DeMartin temporarily lost Social Security benefits during his stay at the Palm Beach County jail, and he will lose them again if he goes back to jail, which will result in the loss of his apartment, according to his lawyer.
DeMartin was a juror in the 2012 drunken driving trial of a wealthy polo mogul accused of causing a fatal accident.
Circuit Court Judge Jeffrey Colbath declared a mistrial after DeMartin had failed to disclose.
Colbath cut DeMartin a break. The judge allowed the 37 days DeMartin already spent in jail to serve as his complete punishment for the misconduct that delayed Goodman’s 2012 manslaughter conviction, according to the Sentinel.
Jury Misconduct Using Social Media
A recent study regarding the use of social media by jurors using data from 1999 and 2010 indicated that at least 90 verdicts in U.S. courts were challenged based on claims of Internet-related juror misconduct, with one-half of those challenges occurring within the most recent two years of the study.

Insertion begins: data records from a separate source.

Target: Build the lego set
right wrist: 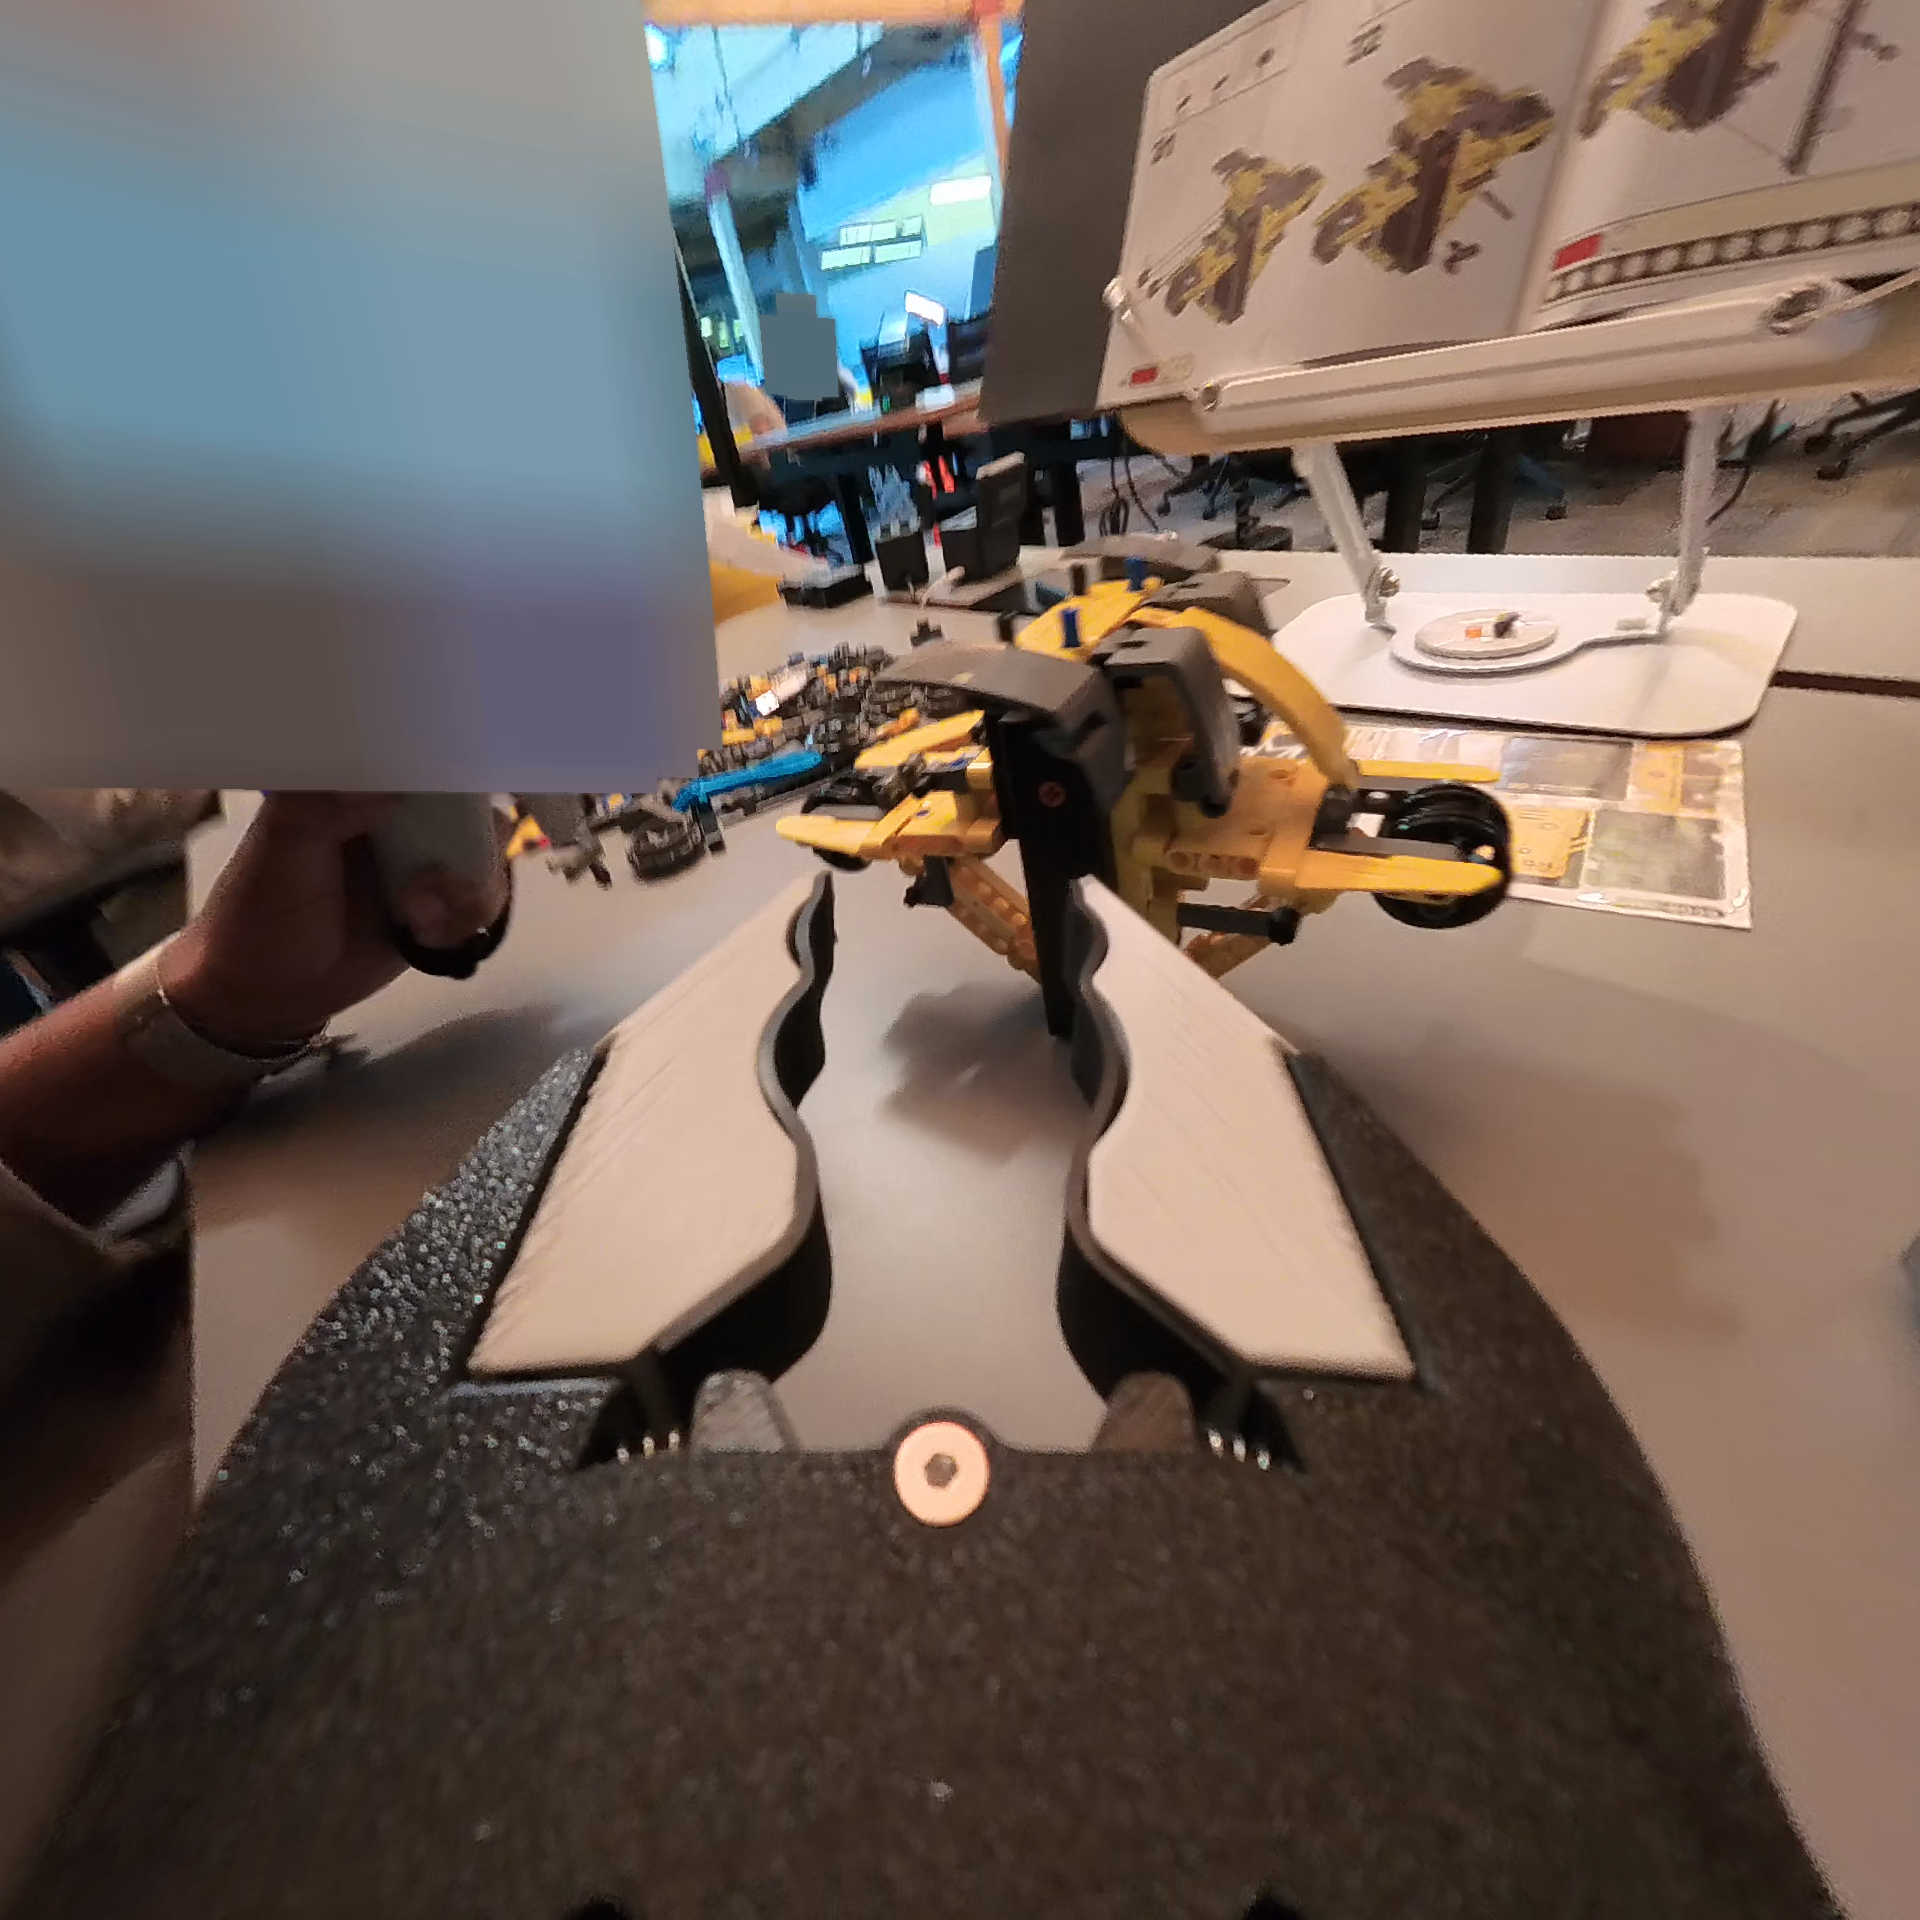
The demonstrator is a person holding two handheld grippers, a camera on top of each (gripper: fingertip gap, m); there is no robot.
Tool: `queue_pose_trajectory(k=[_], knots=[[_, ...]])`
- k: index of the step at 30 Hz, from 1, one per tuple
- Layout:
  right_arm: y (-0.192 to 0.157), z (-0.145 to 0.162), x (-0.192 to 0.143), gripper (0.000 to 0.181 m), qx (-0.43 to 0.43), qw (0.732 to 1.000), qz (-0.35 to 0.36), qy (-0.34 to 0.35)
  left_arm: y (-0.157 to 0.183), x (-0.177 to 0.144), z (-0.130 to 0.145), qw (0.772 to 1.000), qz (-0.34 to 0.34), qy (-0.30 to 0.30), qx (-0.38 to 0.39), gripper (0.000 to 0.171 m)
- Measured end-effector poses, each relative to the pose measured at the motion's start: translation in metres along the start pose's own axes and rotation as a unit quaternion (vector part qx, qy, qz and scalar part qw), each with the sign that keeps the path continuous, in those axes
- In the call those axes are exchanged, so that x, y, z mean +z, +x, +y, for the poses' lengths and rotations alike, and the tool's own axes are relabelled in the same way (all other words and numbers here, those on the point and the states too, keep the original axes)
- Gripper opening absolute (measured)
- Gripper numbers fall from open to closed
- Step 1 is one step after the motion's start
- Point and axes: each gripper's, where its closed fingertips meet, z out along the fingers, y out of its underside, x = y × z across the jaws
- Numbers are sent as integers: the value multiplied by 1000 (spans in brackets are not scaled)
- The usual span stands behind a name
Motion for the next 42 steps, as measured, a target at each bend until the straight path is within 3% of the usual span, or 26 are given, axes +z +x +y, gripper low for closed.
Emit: queue_pose_trajectory(k=[3,5,9,13,19,21,23,26,30,34,37,40,42], knots=[[3,-1,-1,45,10,1000,4,6,-48,-40,1,992,-120,-18,13,0],[4,0,0,45,5,1000,8,3,-70,-58,15,985,-161,-59,0,0],[2,2,3,45,-6,1000,14,-5,-72,-63,40,985,-131,-96,-60,1],[4,1,2,45,-4,1000,20,-4,-66,-54,60,980,-114,-133,-91,15],[3,1,1,45,-10,1000,19,-3,-60,-23,97,959,-120,-251,-45,23],[2,1,1,45,-19,1000,22,-4,-61,-14,102,954,-126,-272,-25,20],[1,2,1,45,-28,999,25,-5,-63,-9,105,950,-131,-283,-10,2],[-1,2,2,46,-39,999,28,-10,-58,-5,106,950,-114,-292,-8,0],[-12,-5,-1,45,-46,999,5,8,-50,-5,80,966,-98,-237,16,0],[-36,-25,2,45,-89,994,-57,10,-33,1,25,979,-90,-146,112,0],[-57,-61,5,42,-153,982,-107,27,-23,12,-15,980,-85,-83,163,0],[-64,-99,6,38,-159,971,-161,78,-5,26,-50,985,-30,-11,171,0],[-55,-106,11,38,-162,968,-166,94,10,32,-67,986,21,29,164,0]])
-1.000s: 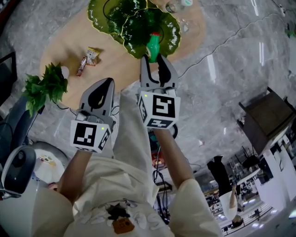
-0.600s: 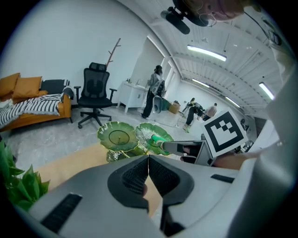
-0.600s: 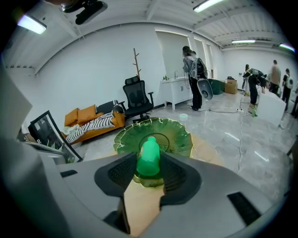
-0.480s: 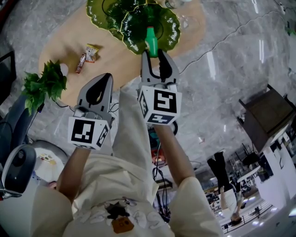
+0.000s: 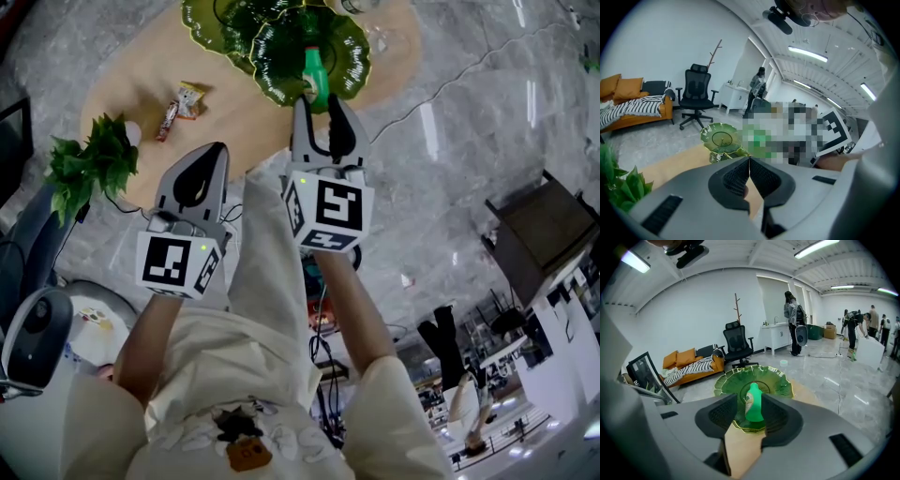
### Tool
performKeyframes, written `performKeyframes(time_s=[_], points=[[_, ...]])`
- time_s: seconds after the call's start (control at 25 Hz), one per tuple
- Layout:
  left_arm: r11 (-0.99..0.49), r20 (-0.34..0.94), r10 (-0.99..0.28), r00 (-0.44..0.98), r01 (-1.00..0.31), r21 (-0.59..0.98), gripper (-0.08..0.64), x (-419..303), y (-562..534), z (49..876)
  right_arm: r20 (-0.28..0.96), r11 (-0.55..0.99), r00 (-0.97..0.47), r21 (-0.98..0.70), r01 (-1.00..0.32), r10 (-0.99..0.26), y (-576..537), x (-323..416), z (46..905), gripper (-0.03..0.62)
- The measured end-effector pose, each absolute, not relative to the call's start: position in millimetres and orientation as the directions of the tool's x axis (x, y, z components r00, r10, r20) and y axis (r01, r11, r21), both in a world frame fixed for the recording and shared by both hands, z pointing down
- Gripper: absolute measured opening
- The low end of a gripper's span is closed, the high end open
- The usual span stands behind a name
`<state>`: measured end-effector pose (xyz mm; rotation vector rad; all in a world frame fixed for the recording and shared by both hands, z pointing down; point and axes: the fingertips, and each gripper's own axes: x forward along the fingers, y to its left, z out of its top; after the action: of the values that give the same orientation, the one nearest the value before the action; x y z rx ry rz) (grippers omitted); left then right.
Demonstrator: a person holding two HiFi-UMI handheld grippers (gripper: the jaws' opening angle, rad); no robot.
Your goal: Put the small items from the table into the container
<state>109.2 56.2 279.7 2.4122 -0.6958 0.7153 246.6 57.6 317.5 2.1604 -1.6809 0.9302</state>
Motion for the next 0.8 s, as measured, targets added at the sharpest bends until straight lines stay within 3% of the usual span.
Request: performKeyframes(time_s=[0.8], points=[[-0.724, 0.586, -0.348, 0.732, -0.607, 0.328, 0.009, 77.5, 60.5, 271.7, 0.592, -0.3, 0.138, -0.184, -0.936, -0.794, 61.2, 215.5, 306.5, 0.153]])
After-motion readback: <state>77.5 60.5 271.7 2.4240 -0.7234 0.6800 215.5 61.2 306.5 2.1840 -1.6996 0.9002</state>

In 28 of the 90 civil and criminal cases, new trials were granted or verdicts overturned.
Even where judges declined to declare a mistrial (46 of the 90 cases identified), in three-quarters of the cases they held Internet-related misconduct had occurred, according to the study.
By this evidence it would seem that juror misconduct is rare, as about 450,000 jury trials were conducted in the U.S. during the three-year period from 2008 to 2010.
Although this jury misconduct is rare according to the Harvard Law School study titled “Juror and Jury Use of New Media: A Baseline Exploration,” the misconduct costs taxpayers millions of dollars to retry cases.